Page MenuHomePhabricator

Make Phriction Document changes reviewable
Closed, ResolvedPublic

Assigned To
Authored By
rm
Jun 11 2013, 11:30 PM
Tags
Referenced Files
F351825: Screen_Shot_2015-03-27_at_12.49.15.png
Mar 27 2015, 12:49 PM
Tokens
"Mountain of Wealth" token, awarded by edward."Like" token, awarded by aravindn.

Description

Here at Facebook, the Memcache team is taking the bold step of designing a system before building them. We believe this will lead to fewer bugs over the long-term, while serving to document our code beforehand instead of afterwards (Ha!)

We have looked at a few possible tools to write and review these design documents:

  1. Microsoft Word
  2. Zoho Docs
  3. Differential
  • Word has great review tools for text-heavy (non-code) documents. It works great except that it doesn't solve the versioning issue at all -- we have to manually version the documents.
  • Zoho docs solves the versioning issue (kinda) and I hear it has decent review tools, but it saves the document after every key press, so you end up with thousands of 'revisions' when really we only want revisions when we state it explicitly.
  • Differential is great for versioning, but poor for reviewing non-code documents. We tried this with the Scaling Memcache at Facebook paper and it wasn't a great use of differential.

What we would really like is something with versioning like differential, rich text editing like many of the tools in phabricator, and review tools optimized for non-code prose. This last point is especially important: we need to be able to:

  1. call out specific words (not just lines)
  2. call out sentences that may be partially on several lines
  3. suggest edits (perhaps inline, as in Word?)
  4. see diffs of the text that are more intelligent than line-based diffs (eg, if a sentence re-flows due to line-wrap, we can't have that be highlighted as changed text. We need a word-based differ).

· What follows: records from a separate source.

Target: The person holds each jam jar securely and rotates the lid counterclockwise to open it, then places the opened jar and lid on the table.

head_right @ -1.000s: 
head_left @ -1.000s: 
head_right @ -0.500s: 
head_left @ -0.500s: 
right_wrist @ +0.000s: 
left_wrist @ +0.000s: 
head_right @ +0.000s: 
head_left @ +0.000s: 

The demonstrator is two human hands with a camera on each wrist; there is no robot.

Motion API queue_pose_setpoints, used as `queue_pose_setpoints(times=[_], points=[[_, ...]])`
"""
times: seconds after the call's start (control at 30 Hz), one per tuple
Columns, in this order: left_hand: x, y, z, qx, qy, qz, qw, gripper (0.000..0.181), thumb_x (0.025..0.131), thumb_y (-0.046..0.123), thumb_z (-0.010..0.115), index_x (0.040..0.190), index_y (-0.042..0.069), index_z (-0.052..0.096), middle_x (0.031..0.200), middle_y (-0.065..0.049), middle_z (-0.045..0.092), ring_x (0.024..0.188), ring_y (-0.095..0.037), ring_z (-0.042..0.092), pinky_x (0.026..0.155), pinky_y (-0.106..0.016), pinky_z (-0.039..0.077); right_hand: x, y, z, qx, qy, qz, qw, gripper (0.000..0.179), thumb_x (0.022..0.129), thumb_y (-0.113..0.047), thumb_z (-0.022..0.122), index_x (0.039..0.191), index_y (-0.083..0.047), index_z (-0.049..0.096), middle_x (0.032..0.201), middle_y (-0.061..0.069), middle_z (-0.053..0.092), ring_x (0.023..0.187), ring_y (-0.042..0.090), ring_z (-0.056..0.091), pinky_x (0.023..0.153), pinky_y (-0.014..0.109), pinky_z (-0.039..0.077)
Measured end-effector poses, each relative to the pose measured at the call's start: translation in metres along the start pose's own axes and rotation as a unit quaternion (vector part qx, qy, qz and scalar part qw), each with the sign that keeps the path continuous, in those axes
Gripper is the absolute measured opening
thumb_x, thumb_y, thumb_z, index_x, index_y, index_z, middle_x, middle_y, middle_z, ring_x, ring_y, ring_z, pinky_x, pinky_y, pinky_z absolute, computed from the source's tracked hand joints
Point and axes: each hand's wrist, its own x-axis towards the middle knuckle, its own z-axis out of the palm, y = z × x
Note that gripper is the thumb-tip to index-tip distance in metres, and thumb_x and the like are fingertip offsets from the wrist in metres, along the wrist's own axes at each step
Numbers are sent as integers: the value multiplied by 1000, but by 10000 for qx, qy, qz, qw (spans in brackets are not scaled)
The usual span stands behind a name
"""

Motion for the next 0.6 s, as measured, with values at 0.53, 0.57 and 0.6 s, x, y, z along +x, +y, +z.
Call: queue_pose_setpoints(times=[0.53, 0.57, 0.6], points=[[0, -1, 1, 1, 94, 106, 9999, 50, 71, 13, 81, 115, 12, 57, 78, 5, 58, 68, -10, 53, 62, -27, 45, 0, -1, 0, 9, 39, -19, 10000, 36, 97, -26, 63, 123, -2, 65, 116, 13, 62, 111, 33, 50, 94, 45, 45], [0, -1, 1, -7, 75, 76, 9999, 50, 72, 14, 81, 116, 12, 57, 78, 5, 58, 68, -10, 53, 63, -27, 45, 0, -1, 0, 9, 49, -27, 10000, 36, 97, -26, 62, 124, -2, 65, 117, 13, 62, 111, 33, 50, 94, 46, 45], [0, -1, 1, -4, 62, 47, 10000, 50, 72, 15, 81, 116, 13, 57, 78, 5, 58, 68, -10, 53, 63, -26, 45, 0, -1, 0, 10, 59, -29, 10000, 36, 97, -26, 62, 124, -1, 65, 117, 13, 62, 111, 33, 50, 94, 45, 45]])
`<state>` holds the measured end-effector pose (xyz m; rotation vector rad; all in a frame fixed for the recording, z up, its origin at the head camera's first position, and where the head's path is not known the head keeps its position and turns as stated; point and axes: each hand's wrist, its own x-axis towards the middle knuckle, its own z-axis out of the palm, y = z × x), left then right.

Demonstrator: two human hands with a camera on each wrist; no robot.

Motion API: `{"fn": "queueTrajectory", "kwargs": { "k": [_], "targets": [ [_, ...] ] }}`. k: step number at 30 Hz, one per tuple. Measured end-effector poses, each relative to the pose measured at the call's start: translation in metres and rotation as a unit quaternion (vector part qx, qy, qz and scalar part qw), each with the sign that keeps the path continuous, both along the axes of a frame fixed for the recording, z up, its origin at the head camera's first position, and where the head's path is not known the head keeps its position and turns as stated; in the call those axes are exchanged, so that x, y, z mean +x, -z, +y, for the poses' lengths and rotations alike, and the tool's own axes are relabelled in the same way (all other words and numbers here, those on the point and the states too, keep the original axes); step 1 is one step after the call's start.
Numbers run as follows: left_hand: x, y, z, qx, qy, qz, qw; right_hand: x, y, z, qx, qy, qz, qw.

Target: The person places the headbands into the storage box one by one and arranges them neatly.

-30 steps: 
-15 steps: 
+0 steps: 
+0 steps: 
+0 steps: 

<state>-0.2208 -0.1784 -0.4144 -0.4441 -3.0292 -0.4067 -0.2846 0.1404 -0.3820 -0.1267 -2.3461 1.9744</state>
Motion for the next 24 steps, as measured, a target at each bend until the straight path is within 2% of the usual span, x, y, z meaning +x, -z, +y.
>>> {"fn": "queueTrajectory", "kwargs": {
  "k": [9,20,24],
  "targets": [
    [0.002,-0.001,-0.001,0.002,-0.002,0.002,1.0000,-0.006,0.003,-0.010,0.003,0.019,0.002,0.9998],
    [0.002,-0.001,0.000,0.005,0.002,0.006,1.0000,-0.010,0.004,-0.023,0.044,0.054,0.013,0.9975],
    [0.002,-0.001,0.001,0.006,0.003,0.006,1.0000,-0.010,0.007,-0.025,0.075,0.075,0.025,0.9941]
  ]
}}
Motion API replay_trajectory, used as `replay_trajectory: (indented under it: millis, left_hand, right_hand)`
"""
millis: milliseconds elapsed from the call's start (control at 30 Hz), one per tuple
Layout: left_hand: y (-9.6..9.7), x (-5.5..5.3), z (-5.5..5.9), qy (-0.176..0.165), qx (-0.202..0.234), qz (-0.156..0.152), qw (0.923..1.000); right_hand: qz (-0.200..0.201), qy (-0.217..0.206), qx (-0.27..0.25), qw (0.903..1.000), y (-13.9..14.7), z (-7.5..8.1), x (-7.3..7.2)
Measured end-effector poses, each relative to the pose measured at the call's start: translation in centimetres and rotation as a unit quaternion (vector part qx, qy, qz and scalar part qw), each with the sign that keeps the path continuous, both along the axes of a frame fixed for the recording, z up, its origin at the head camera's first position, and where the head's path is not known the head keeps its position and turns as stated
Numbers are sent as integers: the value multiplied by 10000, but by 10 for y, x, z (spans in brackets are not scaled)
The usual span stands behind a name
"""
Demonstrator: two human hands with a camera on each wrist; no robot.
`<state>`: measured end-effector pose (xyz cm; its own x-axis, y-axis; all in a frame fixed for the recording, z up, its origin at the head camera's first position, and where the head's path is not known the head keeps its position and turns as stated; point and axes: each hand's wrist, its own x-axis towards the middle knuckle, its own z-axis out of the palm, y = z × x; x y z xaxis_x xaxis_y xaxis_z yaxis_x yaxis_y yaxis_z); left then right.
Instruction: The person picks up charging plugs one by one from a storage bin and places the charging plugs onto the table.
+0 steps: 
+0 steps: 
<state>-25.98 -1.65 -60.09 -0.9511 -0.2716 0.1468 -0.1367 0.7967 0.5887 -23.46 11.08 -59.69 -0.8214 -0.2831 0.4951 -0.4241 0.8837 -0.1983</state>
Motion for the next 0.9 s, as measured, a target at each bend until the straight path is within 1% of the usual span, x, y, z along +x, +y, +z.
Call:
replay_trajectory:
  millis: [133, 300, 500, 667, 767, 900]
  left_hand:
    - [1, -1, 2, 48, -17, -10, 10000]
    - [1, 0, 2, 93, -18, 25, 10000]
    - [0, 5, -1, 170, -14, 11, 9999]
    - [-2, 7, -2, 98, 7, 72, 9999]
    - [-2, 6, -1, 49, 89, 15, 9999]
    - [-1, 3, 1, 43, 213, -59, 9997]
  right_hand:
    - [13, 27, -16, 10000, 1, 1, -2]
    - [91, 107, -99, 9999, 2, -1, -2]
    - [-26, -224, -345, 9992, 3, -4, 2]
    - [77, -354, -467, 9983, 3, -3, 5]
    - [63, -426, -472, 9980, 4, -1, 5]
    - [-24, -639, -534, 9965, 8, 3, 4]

Does this seem like a reasonable thing to support for the Phabricator suite? Is there already a tool that does a great job at this that I'm missing?

Event Timeline

rm added a project: Pholio.
rm added a subscriber: rm.

This probably doesn't overlap meaningfully with Pholio. I think it basically breaks out as a bunch of infrastructure components; if we had them then building the app would just be glue. Basically, they are:

Text (vs Code) Diffing: The major blocker here is technical. Our intraline diffing is O(NM) (N=strlen(old), M=strlen(new)) in time and space, and it's implemented in PHP, and it gets unicode right, and it gets unicode combining characters right, and all of that unicode stuff is implemented in PHP too. This creates a bit of an O-hazard.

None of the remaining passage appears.